■ **Work required**
Read through the lines below and copy the ones holding the string "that".

■ **Exercise data**
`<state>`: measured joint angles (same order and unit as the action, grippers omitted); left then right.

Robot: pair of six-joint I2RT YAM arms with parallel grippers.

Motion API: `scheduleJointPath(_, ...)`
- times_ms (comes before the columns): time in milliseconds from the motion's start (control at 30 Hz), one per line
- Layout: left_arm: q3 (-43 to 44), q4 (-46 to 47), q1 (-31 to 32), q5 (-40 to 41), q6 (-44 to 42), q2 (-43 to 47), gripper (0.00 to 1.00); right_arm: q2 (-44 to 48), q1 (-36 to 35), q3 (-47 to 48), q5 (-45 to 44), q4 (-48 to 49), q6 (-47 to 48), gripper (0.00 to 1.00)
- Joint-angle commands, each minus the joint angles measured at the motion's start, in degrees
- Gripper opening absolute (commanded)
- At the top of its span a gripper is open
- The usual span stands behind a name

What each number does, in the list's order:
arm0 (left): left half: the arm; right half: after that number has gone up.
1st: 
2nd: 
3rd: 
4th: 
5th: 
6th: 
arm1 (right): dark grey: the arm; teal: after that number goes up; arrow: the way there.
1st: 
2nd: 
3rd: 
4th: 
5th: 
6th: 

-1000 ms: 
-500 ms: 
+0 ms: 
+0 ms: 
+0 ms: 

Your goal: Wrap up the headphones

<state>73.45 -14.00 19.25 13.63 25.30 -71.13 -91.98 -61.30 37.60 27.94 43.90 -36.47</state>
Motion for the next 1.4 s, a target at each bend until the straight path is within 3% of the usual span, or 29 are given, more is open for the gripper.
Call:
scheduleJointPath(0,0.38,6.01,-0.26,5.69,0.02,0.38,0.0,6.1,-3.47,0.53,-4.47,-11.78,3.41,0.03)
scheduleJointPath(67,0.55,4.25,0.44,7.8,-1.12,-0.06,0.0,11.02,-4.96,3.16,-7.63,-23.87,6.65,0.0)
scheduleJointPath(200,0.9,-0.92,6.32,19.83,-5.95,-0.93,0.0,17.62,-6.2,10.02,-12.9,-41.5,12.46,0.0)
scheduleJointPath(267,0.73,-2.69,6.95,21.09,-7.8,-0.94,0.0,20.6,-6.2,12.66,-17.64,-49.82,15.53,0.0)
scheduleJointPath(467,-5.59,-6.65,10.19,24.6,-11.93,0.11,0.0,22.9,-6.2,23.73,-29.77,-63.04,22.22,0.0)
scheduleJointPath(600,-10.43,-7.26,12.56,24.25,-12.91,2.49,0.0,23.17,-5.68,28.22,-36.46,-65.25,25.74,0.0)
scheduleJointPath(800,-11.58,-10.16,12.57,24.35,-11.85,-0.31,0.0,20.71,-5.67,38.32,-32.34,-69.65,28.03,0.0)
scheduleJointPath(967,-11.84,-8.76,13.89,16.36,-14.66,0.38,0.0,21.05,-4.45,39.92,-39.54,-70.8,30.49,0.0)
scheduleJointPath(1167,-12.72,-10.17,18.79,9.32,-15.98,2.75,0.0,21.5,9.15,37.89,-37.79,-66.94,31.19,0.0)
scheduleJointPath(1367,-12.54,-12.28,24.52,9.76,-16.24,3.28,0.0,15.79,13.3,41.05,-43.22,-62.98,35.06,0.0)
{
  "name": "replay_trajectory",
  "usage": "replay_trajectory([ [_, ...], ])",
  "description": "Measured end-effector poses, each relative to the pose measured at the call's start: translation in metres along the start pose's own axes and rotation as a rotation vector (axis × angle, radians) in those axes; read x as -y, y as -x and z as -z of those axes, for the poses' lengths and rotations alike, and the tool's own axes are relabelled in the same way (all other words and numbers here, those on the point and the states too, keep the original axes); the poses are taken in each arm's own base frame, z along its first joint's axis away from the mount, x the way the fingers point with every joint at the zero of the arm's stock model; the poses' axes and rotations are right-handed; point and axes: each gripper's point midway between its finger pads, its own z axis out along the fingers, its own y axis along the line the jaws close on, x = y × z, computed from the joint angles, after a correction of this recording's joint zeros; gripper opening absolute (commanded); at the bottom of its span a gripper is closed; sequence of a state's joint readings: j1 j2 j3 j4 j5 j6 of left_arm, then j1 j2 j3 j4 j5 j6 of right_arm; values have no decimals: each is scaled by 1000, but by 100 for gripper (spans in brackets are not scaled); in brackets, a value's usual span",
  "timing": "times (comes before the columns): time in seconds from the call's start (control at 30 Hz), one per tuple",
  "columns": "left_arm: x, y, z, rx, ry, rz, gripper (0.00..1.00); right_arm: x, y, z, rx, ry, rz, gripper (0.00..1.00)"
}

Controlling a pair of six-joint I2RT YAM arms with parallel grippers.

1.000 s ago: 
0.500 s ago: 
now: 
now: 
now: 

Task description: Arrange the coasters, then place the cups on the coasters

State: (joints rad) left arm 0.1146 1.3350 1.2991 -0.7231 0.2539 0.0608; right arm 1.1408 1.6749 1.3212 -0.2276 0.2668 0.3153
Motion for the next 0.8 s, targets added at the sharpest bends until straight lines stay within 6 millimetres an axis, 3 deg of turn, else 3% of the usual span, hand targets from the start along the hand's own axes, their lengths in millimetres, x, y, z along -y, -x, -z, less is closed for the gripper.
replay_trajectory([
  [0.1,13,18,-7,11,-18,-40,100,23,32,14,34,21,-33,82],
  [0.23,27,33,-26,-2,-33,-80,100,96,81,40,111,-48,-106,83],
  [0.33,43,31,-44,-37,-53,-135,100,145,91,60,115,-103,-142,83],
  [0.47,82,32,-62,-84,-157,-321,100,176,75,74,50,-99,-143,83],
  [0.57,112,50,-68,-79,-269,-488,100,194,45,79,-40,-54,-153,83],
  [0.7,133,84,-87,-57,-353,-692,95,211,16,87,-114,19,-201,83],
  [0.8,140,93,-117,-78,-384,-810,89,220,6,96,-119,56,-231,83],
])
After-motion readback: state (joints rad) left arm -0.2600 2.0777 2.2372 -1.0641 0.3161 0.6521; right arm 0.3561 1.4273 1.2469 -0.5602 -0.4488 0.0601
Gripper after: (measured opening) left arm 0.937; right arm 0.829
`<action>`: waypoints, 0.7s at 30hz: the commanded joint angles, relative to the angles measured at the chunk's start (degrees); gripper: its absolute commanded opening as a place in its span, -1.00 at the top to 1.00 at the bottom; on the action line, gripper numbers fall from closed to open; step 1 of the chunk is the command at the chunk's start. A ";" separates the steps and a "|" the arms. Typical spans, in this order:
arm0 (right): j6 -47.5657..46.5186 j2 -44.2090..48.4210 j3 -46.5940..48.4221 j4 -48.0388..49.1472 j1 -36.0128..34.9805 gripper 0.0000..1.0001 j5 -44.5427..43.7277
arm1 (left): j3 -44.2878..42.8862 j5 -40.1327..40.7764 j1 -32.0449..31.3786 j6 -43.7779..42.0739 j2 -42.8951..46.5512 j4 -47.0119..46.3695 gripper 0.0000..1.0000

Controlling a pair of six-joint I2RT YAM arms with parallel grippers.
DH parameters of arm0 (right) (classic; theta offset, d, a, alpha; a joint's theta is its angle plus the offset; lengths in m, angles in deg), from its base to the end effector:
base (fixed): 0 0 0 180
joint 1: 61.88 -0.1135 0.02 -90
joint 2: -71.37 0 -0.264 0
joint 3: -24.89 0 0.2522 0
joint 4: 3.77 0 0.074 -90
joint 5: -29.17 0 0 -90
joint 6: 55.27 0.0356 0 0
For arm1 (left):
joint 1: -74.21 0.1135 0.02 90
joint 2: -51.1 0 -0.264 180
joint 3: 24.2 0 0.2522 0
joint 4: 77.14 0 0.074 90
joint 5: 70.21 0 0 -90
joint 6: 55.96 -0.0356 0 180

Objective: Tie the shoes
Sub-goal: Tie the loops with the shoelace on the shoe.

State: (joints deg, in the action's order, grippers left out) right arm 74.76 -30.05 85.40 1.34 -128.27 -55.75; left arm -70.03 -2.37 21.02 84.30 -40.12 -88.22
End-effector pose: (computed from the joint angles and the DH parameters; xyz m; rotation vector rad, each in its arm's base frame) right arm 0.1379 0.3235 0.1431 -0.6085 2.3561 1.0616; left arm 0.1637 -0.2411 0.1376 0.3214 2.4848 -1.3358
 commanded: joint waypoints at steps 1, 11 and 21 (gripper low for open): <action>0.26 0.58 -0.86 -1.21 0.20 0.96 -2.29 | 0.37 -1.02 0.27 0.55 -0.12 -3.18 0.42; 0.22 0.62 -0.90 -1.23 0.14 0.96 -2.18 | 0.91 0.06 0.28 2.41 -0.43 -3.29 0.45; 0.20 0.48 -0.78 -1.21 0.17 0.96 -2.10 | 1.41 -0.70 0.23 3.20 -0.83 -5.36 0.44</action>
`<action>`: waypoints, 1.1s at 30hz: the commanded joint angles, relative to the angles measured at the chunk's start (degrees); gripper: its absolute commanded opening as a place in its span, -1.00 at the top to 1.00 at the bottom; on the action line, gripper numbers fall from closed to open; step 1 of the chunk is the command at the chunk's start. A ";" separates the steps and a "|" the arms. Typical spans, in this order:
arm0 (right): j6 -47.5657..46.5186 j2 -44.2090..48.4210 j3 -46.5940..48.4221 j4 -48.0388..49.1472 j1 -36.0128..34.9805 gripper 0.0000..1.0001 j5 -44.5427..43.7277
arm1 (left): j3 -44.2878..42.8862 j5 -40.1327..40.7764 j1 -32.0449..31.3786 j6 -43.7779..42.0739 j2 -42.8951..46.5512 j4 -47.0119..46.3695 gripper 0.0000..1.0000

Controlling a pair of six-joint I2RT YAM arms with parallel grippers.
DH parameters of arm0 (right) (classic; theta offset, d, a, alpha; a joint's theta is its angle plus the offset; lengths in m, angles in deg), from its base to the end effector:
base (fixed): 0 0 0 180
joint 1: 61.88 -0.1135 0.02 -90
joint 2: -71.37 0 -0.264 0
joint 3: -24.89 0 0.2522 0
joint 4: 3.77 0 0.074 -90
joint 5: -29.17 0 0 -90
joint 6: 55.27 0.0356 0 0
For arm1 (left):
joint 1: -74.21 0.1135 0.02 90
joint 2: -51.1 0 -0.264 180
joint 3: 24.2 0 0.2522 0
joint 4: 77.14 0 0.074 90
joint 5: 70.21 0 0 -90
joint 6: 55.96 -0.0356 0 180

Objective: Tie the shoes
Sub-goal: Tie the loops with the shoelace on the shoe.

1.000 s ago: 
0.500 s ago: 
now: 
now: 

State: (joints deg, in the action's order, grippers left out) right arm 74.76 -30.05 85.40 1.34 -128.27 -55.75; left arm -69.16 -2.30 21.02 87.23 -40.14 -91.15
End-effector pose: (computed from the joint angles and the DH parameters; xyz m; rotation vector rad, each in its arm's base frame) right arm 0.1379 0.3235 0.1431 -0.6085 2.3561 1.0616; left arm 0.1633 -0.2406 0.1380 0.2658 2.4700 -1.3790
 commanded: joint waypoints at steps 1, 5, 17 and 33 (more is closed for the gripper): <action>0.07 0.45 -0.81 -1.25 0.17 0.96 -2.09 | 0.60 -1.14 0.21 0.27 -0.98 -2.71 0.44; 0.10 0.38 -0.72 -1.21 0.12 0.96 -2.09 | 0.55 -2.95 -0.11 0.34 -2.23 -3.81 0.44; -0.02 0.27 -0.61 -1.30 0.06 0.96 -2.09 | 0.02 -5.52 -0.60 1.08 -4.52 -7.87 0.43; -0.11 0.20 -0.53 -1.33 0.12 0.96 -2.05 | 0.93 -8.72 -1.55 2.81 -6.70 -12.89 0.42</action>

■ **Result of this exercise**
arm0 (left): left half: the arm; right half: after that number has gone up.
arm1 (right): dark grey: the arm; teal: after that number goes up; arrow: the way there.

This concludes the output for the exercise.